While many of Beard's recipes have aged quite nicely, others seem more like relics. Case in point- Lihamurekepiiras, otherwise known as Swedish Pâté en Croute. What doesn't seem dated, though, is Beard's kitchen wisdom. I found a few tips of his that I think many of you cooks might appreciate. While some seem a little obvious, others are really rather clever. Call me clueless, but I had no idea that cooking curry in oil for a few minutes helps to develop the flavor. Did you?
"Chopping blocks are always kept clean with a pastry scraper and damp cloth, or after preparing fish, rubbed with a half lemon, then rinsed."
In Beard's kitchen, "Vegetables and pasta are kept on the floor in large earthenware crocks, eggs at room temperature in a wire basket, oils in splendid cologne bottles with ground glass stopped. A French marmite holds spoons and ladles; and a pewter beer mug, pastry brushes."

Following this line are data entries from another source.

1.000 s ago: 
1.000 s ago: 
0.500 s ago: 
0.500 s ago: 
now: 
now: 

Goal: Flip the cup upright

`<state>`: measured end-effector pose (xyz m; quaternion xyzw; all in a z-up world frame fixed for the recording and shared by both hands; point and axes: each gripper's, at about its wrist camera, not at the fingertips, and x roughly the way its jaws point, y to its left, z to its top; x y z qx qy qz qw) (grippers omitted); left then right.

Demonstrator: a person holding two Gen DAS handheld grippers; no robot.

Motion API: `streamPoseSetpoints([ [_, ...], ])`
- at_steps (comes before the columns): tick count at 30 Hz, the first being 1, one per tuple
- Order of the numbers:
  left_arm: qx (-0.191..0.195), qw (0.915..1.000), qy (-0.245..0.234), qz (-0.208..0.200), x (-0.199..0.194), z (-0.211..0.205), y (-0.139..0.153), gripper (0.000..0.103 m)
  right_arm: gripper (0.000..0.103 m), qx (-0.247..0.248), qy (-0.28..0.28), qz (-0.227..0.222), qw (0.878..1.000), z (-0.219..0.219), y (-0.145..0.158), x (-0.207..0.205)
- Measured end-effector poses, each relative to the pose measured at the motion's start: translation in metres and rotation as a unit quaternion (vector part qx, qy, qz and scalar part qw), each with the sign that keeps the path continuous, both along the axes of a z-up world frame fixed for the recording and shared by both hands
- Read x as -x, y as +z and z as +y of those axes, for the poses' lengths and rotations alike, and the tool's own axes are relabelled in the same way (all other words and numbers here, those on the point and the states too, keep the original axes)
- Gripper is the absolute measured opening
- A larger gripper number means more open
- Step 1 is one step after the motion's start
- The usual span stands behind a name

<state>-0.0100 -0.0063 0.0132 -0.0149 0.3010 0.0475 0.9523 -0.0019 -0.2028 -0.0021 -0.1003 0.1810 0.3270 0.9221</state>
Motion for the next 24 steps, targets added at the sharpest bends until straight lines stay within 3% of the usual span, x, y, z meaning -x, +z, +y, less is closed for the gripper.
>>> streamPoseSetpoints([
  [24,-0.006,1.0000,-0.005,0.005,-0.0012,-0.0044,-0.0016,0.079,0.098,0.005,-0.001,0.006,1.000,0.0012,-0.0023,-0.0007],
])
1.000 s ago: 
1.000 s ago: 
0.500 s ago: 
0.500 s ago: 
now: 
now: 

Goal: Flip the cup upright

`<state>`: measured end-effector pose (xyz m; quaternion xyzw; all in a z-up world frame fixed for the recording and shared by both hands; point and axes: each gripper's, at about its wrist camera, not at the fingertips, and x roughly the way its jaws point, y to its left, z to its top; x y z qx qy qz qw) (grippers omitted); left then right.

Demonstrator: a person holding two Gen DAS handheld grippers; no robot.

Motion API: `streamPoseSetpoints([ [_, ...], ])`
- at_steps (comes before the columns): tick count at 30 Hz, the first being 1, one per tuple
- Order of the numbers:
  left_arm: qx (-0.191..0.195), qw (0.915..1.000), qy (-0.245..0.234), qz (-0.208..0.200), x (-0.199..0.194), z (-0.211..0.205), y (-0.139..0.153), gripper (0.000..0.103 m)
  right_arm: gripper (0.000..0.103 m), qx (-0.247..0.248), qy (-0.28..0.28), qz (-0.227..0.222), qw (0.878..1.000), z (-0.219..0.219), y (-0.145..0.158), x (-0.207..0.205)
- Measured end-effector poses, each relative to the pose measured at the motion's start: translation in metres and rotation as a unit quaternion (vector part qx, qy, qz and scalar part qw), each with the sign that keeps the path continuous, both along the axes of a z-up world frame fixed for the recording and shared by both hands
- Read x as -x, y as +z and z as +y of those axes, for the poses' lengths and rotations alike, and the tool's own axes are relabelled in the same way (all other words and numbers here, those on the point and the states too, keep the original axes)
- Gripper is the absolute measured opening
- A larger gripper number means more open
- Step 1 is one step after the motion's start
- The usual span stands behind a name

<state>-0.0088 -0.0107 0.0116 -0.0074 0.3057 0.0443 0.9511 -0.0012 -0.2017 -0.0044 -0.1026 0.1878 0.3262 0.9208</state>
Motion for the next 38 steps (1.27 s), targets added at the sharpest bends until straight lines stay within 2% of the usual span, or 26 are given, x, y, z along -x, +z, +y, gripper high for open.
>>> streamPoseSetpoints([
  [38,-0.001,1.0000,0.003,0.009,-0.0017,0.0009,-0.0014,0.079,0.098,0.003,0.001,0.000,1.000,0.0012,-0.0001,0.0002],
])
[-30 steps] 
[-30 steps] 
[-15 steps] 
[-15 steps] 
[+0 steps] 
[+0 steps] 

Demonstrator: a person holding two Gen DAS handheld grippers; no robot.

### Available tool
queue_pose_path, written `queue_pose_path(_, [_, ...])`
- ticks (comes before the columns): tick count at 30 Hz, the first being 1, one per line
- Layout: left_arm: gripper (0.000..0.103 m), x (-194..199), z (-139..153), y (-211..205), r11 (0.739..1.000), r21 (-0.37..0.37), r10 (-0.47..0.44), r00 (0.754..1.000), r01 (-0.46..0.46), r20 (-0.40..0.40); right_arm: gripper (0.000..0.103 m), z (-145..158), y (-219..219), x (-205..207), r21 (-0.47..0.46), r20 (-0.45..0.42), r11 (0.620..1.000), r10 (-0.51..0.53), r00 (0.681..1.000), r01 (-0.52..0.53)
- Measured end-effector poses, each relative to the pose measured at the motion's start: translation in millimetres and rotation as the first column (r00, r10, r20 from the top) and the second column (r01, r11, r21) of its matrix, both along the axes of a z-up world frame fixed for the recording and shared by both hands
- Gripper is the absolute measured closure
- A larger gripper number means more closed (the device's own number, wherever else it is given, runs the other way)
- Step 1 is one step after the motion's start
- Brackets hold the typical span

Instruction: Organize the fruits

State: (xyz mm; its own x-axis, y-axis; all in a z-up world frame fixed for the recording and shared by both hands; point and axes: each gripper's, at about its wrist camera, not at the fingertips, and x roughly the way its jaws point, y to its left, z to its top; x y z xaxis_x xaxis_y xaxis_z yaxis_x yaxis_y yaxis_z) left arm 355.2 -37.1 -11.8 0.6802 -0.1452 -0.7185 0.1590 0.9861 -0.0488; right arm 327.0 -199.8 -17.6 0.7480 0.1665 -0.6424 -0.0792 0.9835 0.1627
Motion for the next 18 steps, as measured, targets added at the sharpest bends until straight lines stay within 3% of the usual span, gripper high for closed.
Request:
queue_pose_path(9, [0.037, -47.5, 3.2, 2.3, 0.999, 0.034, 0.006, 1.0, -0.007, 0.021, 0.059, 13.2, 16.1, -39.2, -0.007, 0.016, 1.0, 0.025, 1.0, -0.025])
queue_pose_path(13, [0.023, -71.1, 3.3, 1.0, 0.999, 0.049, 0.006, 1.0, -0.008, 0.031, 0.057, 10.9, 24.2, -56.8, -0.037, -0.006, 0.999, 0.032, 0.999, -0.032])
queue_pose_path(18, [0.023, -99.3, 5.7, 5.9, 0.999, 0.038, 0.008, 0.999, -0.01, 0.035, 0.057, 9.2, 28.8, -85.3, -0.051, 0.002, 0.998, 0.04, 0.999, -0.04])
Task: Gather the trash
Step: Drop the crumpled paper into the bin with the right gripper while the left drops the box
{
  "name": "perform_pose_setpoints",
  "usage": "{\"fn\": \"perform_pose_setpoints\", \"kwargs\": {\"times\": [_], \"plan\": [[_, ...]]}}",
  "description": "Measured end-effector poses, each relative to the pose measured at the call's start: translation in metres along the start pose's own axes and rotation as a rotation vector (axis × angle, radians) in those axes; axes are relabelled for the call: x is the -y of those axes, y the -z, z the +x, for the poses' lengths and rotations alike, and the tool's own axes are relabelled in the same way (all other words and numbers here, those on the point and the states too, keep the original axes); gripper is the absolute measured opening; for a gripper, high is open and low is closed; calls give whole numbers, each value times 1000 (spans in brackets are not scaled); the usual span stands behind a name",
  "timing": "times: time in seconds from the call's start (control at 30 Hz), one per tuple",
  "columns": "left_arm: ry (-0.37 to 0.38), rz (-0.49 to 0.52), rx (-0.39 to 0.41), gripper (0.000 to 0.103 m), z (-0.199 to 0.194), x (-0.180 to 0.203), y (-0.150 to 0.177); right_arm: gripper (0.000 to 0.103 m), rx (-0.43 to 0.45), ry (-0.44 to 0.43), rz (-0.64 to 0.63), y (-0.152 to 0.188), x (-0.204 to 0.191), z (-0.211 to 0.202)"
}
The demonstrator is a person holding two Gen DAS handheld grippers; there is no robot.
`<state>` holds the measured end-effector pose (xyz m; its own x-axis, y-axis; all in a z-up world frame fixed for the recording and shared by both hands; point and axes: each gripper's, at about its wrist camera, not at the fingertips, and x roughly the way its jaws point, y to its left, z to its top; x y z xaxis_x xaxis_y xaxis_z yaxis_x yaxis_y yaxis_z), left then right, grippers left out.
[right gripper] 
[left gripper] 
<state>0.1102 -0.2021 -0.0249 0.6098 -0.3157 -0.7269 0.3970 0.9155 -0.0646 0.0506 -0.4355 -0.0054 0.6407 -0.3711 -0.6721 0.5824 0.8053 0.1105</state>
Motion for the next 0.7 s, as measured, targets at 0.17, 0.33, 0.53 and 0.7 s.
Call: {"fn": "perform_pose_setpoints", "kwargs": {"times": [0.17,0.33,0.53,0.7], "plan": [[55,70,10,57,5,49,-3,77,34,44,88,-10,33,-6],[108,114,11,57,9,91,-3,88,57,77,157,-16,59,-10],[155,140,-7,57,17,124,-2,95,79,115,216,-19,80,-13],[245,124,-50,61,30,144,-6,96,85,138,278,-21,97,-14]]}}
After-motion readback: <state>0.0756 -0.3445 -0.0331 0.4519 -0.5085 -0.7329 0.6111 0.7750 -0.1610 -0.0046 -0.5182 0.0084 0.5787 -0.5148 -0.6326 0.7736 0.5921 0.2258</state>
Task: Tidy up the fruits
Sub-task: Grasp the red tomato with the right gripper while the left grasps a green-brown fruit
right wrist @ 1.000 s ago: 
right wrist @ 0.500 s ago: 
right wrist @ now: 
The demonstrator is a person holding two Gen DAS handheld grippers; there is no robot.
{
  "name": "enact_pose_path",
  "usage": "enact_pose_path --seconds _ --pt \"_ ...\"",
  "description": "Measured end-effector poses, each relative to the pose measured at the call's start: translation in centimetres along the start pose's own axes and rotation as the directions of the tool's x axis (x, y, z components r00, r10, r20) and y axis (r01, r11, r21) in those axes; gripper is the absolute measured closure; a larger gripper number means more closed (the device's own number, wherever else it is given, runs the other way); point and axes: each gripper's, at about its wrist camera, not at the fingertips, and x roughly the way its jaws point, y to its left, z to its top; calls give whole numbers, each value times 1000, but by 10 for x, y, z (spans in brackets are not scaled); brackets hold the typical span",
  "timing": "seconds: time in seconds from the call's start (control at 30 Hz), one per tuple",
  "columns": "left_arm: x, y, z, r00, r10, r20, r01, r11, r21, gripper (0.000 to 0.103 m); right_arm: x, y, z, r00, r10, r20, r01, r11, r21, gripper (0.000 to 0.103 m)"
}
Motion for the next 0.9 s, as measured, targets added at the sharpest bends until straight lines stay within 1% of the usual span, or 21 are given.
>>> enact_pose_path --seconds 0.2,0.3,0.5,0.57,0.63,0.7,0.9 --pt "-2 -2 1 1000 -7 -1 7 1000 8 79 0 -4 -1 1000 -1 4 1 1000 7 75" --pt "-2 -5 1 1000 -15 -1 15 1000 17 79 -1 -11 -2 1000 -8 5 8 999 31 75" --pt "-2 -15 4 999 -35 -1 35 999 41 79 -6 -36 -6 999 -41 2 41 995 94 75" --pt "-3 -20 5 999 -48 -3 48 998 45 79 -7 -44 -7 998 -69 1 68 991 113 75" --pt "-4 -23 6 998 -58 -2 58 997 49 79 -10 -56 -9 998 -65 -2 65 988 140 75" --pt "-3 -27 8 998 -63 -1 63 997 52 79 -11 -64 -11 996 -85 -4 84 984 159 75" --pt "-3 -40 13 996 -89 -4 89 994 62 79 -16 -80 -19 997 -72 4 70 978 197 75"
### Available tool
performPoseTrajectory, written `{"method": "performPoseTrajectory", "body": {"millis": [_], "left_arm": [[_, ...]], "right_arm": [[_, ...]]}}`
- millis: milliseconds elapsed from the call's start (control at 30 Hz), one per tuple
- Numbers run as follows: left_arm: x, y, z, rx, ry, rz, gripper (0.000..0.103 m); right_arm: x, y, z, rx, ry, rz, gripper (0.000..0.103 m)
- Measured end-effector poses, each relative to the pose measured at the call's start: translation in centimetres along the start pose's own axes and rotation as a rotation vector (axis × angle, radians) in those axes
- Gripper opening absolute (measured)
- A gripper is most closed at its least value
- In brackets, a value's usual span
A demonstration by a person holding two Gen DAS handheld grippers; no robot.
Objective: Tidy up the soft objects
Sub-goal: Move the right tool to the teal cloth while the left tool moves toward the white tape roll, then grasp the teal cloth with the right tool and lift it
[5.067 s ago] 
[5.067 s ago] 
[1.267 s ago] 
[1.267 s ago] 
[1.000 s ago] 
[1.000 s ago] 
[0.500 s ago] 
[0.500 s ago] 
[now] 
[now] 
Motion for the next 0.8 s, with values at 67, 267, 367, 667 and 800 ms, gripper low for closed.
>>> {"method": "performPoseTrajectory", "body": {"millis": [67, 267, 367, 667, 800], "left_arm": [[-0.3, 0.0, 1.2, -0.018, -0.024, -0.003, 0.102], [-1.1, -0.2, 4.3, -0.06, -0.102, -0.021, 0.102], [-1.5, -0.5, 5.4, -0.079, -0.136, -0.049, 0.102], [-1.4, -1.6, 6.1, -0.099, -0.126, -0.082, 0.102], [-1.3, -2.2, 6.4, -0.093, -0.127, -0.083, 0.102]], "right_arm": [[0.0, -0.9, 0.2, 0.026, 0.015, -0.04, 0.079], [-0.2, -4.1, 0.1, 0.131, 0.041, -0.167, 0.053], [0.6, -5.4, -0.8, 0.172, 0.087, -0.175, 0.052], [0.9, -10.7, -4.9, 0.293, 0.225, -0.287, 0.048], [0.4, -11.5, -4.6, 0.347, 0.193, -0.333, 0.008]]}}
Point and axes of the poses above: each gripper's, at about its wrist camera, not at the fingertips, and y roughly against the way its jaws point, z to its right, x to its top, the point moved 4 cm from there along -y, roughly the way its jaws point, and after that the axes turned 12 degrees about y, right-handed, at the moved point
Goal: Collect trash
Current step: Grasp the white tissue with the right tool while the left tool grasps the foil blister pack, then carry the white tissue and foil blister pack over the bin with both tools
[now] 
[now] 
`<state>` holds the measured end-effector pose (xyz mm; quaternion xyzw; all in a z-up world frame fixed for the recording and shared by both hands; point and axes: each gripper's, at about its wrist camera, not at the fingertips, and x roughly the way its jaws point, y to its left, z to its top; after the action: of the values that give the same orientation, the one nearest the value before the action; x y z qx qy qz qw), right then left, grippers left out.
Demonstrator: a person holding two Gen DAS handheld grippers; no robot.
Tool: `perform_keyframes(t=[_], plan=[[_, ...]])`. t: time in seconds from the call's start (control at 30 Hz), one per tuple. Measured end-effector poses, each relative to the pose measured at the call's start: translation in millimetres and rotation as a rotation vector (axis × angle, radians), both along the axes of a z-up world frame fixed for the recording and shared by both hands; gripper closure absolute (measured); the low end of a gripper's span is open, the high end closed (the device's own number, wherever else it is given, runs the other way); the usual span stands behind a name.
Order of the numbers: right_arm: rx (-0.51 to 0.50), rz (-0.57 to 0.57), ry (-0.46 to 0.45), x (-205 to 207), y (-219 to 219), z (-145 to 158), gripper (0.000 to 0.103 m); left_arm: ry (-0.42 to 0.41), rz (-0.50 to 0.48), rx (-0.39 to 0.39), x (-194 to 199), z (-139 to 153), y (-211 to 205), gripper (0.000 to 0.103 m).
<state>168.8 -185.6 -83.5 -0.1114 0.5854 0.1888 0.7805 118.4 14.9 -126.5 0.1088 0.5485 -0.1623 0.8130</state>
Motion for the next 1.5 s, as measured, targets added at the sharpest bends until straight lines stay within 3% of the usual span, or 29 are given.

"Mr. Beard puts 6 to 8 vanilla beans to steep in a small bottle of cognac- the result, vanilla flavoring with a beautiful aroma, superior taste."
"Black Italian or Greek olives are pitted quickly, simply by squeezing them."
"Curry powder, even if it is to be used in a salad or other cold dish or sauce, is first cooked in a little butter or oil over very low heat for about 2 minutes to develop the flavor."
"The bottom of a cooked pastry shell for quiche is glazed with egg yolk and baked 2 minutes more to keep the pastry from becoming soggy later."
"If raisins and currants are called for, Mr. Beard plumps them up first with a drop of Madeira. 'Much better than adding water,' he says."
Tips from House & Garden, April 1970.